Il nuovo rapporto di Greenpeace conferma l’impatto crescente della crisi climatica sugli ecosistemi marini in Italia: gorgonie in sofferenza, specie aliene in espansione e ondate di calore

Il 2024 è stato l’anno più caldo mai registrato non solo sulla terraferma, ma anche nel nostro mare. Lo conferma il nuovo rapporto Mare Caldo di Greenpeace Italia, realizzato in collaborazione con l’Università di Genova (DISTAV) e l’Istituto Nazionale di Oceanografia e Geofisica Sperimentale (OGS). Nel bacino del Mediterraneo, la temperatura media annuale ha toccato i 21,16 °C, il valore più alto da quando esistono misurazioni satellitari sistematiche, ovvero da 43 anni.
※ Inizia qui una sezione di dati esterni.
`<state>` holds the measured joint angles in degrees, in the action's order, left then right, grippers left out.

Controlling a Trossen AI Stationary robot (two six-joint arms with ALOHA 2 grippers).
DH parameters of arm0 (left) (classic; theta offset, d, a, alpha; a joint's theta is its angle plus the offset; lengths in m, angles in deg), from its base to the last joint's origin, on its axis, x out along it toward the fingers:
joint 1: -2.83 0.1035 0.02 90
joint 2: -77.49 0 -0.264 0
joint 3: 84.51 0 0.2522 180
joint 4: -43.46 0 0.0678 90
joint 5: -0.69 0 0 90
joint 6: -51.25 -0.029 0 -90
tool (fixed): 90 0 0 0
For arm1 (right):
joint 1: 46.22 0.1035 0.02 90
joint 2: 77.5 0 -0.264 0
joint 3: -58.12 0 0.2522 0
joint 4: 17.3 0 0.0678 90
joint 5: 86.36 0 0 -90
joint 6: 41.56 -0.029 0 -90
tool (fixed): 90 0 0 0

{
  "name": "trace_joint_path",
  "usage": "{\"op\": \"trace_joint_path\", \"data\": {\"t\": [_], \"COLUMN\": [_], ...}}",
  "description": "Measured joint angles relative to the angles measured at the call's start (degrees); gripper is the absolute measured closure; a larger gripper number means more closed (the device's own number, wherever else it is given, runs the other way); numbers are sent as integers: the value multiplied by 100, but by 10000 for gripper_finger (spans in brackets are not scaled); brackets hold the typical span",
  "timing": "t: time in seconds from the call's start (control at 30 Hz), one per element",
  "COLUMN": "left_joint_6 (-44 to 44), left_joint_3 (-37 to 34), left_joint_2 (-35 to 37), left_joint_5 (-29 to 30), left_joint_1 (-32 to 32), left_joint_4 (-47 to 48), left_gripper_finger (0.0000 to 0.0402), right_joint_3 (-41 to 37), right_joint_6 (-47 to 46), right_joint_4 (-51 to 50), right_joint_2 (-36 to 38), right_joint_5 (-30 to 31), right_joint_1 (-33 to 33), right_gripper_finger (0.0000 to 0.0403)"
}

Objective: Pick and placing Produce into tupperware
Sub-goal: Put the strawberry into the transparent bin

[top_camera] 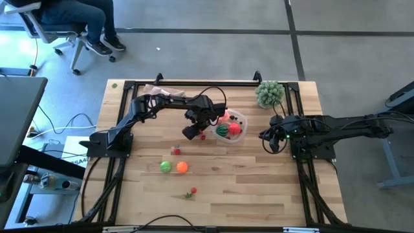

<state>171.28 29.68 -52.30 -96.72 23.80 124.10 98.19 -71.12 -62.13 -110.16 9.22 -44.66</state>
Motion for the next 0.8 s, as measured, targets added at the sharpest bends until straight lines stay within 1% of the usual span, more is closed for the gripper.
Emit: {"op": "trace_joint_path", "data": {"t": [0.17,0.6,0.8], "left_joint_6": [-171,-177,-329], "left_joint_3": [0,0,0], "left_joint_2": [0,2,7], "left_joint_5": [231,378,404], "left_joint_1": [-1,-39,-38], "left_joint_4": [-2,-114,-130], "left_gripper_finger": [250,250,273], "right_joint_3": [0,0,0], "right_joint_6": [0,0,0], "right_joint_4": [-2,-1,0], "right_joint_2": [1,2,0], "right_joint_5": [1,2,2], "right_joint_1": [-1,-1,-2], "right_gripper_finger": [331,331,331]}}
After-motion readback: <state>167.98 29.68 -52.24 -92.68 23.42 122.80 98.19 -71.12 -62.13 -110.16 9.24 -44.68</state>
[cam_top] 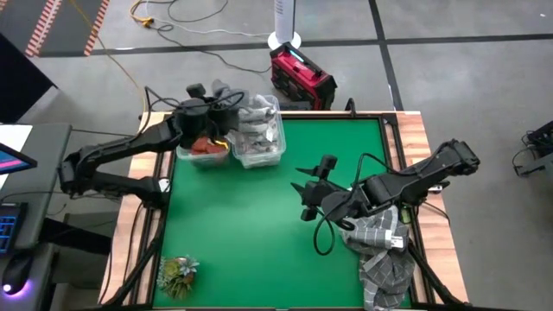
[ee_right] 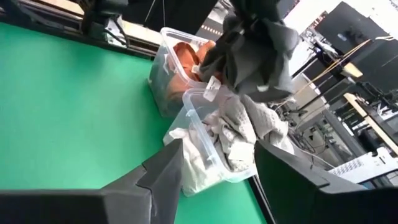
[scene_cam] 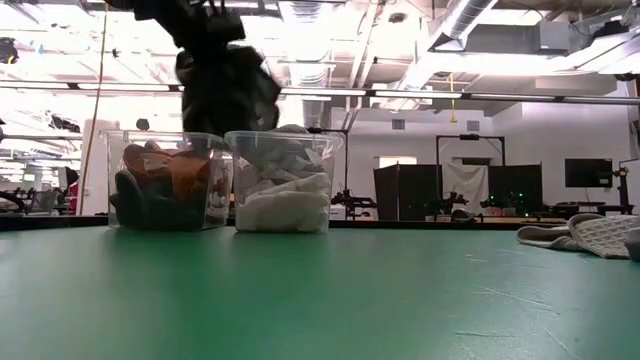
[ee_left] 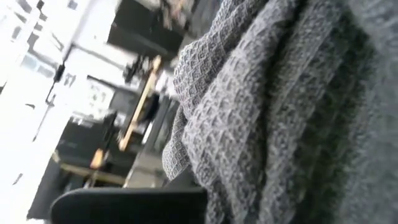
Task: Sort towels by color in basket
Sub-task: Put the gray towel into the left transparent bin
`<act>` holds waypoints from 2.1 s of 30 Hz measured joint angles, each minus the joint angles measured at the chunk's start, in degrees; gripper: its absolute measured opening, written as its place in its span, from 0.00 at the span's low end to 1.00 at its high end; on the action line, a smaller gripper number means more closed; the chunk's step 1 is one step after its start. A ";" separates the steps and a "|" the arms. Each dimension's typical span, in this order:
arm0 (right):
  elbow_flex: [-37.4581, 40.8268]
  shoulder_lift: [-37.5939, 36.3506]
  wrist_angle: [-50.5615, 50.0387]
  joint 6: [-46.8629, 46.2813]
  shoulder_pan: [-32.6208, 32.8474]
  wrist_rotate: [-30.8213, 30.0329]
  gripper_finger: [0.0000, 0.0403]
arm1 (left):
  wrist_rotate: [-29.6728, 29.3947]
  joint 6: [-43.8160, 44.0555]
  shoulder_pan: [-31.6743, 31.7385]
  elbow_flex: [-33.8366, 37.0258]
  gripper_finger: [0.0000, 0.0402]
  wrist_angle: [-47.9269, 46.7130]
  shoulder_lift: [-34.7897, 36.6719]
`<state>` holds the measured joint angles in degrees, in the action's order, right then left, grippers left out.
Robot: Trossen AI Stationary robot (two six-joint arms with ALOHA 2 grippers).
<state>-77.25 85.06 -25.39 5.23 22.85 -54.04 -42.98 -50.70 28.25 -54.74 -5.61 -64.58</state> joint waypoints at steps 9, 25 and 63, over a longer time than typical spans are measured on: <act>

Nelle 12 aree italiane monitorate dal progetto – di cui 11 in aree marine protette (AMP) – sono state registrate numerose e intense ondate di caldo, estese non solo alla superficie del mare, ma anche fino a 40 metri di profondità. All’Asinara, in Sardegna, si sono contate ben 14 ondate nella sola temperatura superficiale; alle Cinque Terre, durante l’estate, la temperatura ha superato di 3,65 °C la media stagionale.

mare caldo
Foto: Greenpeace Italia

Le conseguenze sono visibili. «Il nostro mare è ricco di biodiversità, ma rischiamo di perdere questo straordinario patrimonio se non estendiamo la superficie protetta e non riduciamo drasticamente le emissioni di gas serra», ha dichiarato Valentina Di Miccoli, campaigner mare di Greenpeace Italia.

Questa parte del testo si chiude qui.